Exercise instructions:
The expected result is the full listing, retyped exactly, without a single picture.
═══ Provided material ═══
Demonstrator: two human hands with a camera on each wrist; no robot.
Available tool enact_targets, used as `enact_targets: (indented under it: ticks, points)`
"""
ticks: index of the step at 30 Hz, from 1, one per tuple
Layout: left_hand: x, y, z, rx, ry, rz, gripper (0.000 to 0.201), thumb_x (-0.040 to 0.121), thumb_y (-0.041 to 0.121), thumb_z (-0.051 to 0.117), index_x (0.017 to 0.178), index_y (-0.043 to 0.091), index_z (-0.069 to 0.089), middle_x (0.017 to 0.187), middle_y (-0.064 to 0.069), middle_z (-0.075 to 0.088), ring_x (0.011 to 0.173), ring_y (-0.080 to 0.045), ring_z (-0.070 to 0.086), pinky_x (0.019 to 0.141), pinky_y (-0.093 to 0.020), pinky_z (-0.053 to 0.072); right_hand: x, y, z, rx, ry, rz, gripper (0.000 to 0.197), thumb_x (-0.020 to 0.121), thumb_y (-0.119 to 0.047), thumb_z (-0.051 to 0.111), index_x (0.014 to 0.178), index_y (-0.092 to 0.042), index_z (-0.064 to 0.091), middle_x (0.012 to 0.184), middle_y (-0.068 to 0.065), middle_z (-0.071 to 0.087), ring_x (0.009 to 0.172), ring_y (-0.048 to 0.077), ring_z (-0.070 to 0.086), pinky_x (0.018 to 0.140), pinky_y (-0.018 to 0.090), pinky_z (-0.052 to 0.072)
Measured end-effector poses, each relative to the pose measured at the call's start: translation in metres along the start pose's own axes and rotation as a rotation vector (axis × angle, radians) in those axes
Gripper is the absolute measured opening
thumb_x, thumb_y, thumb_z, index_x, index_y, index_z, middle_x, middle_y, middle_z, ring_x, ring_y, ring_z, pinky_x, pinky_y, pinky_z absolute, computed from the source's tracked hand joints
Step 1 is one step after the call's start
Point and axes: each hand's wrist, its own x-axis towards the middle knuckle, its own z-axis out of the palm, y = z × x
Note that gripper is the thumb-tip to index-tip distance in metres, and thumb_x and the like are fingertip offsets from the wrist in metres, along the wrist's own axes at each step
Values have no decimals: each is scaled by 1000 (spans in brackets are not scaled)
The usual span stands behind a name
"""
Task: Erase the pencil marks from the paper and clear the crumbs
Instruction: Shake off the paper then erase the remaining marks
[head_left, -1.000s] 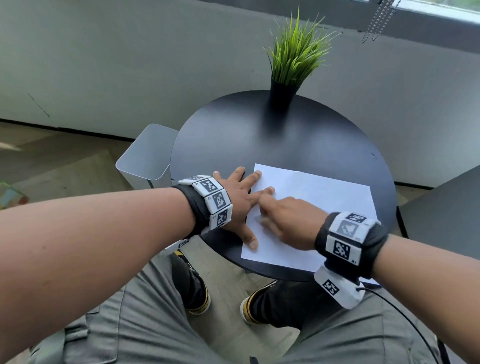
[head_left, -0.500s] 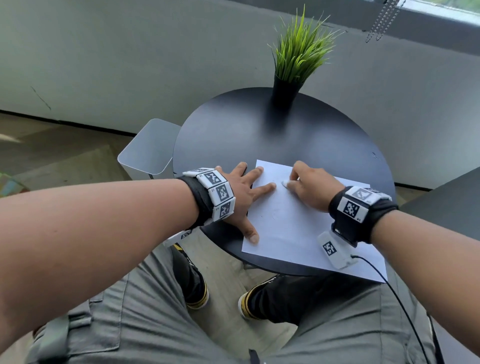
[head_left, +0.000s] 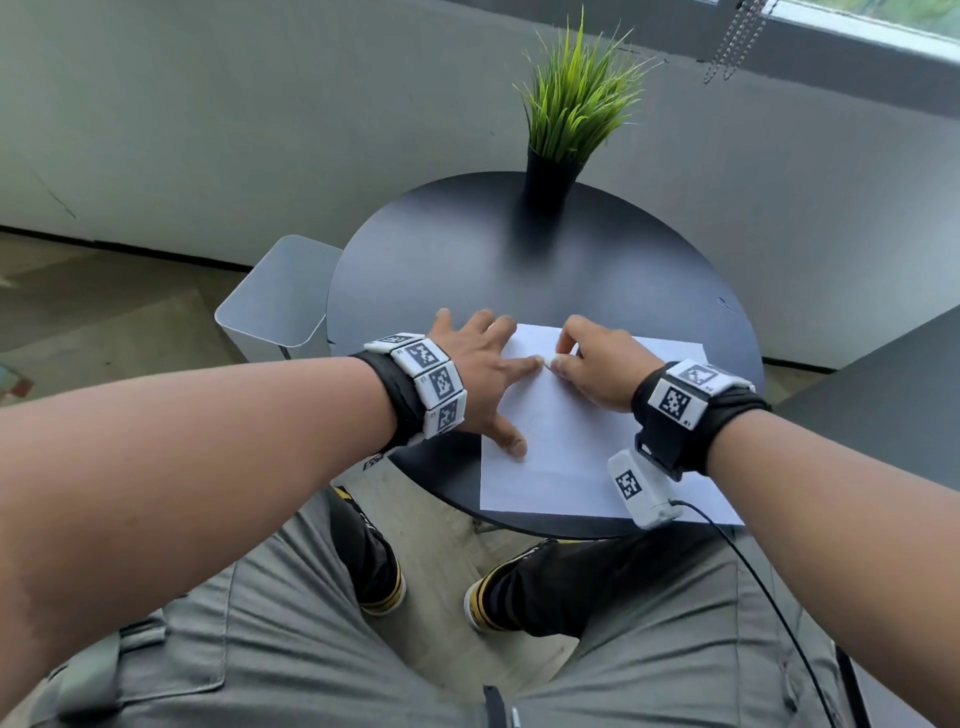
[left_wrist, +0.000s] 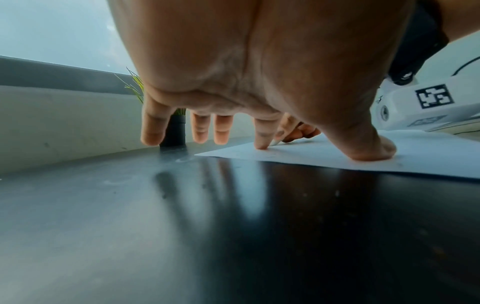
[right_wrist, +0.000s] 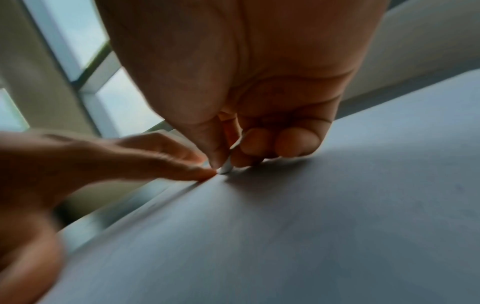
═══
Exercise solution:
Demonstrator: two human hands with a camera on each wrist; no robot.
Available tool enact_targets, used as `enact_targets: (indented under it: ticks, points)`
"""
ticks: index of the step at 30 Hz, from 1, one per tuple
Layout: left_hand: x, y, z, rx, ry, rz, gripper (0.000 to 0.201), thumb_x (-0.040 to 0.121), thumb_y (-0.041 to 0.121), thumb_z (-0.051 to 0.117), index_x (0.017 to 0.178), index_y (-0.043 to 0.091), index_z (-0.069 to 0.089), middle_x (0.017 to 0.187), middle_y (-0.064 to 0.069), middle_z (-0.075 to 0.088), ring_x (0.011 to 0.173), ring_y (-0.080 to 0.045), ring_z (-0.070 to 0.086), pinky_x (0.019 to 0.141), pinky_y (-0.093 to 0.020), pinky_z (-0.053 to 0.072); right_hand: x, y, z, rx, ry, rz, gripper (0.000 to 0.197), thumb_x (-0.020 to 0.121), thumb_y (-0.119 to 0.047), thumb_z (-0.051 to 0.111), index_x (0.014 to 0.178), index_y (-0.092 to 0.042), index_z (-0.064 to 0.091), middle_x (0.012 to 0.184), middle_y (-0.068 to 0.065), middle_z (-0.071 to 0.087), ring_x (0.009 to 0.172), ring_y (-0.048 to 0.077), ring_z (-0.070 to 0.086), pinky_x (0.018 to 0.140), pinky_y (-0.018 to 0.090), pinky_z (-0.052 to 0.072)
Measured end-effector poses, each relative to the pose measured at the call's start: translation in metres along the start pose's own axes and rotation as a rotation vector (axis × angle, radians) in those axes
Gripper is the absolute measured opening
thumb_x, thumb_y, thumb_z, index_x, index_y, index_z, middle_x, middle_y, middle_z, ring_x, ring_y, ring_z, pinky_x, pinky_y, pinky_z absolute, computed from the source's tracked hand joints
Step 1 is one step after the call's start
Point and axes: each hand's wrist, its own x-axis towards the middle knuckle, its own z-axis out of the palm, y = z × x
Note that gripper is the thumb-tip to index-tip distance in metres, and thumb_x and the like are fingertip offsets from the wrist in metres, along the wrist's own axes at each step
Values have no decimals: each is scaled by 1000 (spans in brackets are not scaled)
The usual span stands behind a name
"""
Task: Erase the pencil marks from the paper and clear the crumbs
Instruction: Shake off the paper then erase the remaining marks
[head_left, -1.000s] 
[head_left, -0.500s] 
[head_left, +0.000s] 
[left_wrist, +0.000s] 
[right_wrist, +0.000s] 

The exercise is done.